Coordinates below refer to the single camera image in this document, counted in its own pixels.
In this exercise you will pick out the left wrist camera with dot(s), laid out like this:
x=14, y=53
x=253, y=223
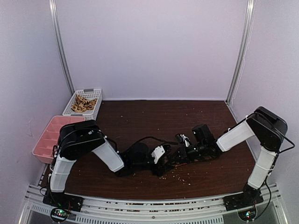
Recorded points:
x=159, y=152

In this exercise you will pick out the aluminium frame post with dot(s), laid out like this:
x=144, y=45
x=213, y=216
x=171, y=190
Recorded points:
x=61, y=51
x=242, y=51

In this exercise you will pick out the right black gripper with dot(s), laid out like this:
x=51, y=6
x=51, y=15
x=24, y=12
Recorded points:
x=184, y=157

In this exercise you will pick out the dark red patterned tie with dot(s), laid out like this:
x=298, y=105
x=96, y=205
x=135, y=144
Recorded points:
x=184, y=163

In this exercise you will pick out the left aluminium frame post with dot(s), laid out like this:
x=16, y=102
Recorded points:
x=61, y=51

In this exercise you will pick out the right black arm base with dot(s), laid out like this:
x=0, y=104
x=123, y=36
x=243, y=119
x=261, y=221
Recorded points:
x=247, y=198

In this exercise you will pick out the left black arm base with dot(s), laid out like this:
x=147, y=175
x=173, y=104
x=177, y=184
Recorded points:
x=63, y=201

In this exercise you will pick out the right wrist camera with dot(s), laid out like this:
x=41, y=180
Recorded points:
x=183, y=140

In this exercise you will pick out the leopard print tie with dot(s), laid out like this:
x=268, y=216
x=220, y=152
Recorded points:
x=82, y=104

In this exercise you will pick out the white perforated plastic basket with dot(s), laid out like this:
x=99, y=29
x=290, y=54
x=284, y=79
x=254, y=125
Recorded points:
x=89, y=94

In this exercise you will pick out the aluminium front rail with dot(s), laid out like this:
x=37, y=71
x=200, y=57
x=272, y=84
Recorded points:
x=203, y=210

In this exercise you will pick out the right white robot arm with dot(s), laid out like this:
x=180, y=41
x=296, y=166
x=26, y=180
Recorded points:
x=262, y=129

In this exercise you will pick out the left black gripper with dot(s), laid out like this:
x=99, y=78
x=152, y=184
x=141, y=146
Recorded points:
x=160, y=171

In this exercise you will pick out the right aluminium frame post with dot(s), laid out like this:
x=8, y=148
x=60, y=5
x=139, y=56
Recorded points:
x=242, y=51

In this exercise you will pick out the pink divided plastic box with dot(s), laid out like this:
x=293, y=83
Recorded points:
x=43, y=148

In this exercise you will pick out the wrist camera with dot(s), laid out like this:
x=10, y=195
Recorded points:
x=183, y=140
x=159, y=152

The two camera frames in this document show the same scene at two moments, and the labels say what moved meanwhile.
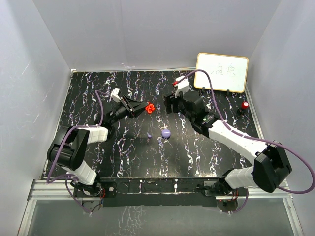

··········

■ **What is being asked**:
Write out the lines beginning at the line with "In this exercise you will pick out the left black gripper" and ending at the last line of the entries. Include no pictures.

■ **Solution**:
In this exercise you will pick out the left black gripper with dot(s), laid out like this:
x=99, y=78
x=152, y=184
x=141, y=146
Recorded points:
x=160, y=171

In this exercise you will pick out the right aluminium frame post with dot(s), laid out like this:
x=8, y=148
x=60, y=5
x=139, y=56
Recorded points:
x=242, y=51

In this exercise you will pick out the pink divided plastic box with dot(s), laid out like this:
x=293, y=83
Recorded points:
x=43, y=148

In this exercise you will pick out the wrist camera with dot(s), laid out like this:
x=10, y=195
Recorded points:
x=183, y=140
x=159, y=152

The two camera frames in this document show the same scene at two moments, and the labels say what moved meanwhile.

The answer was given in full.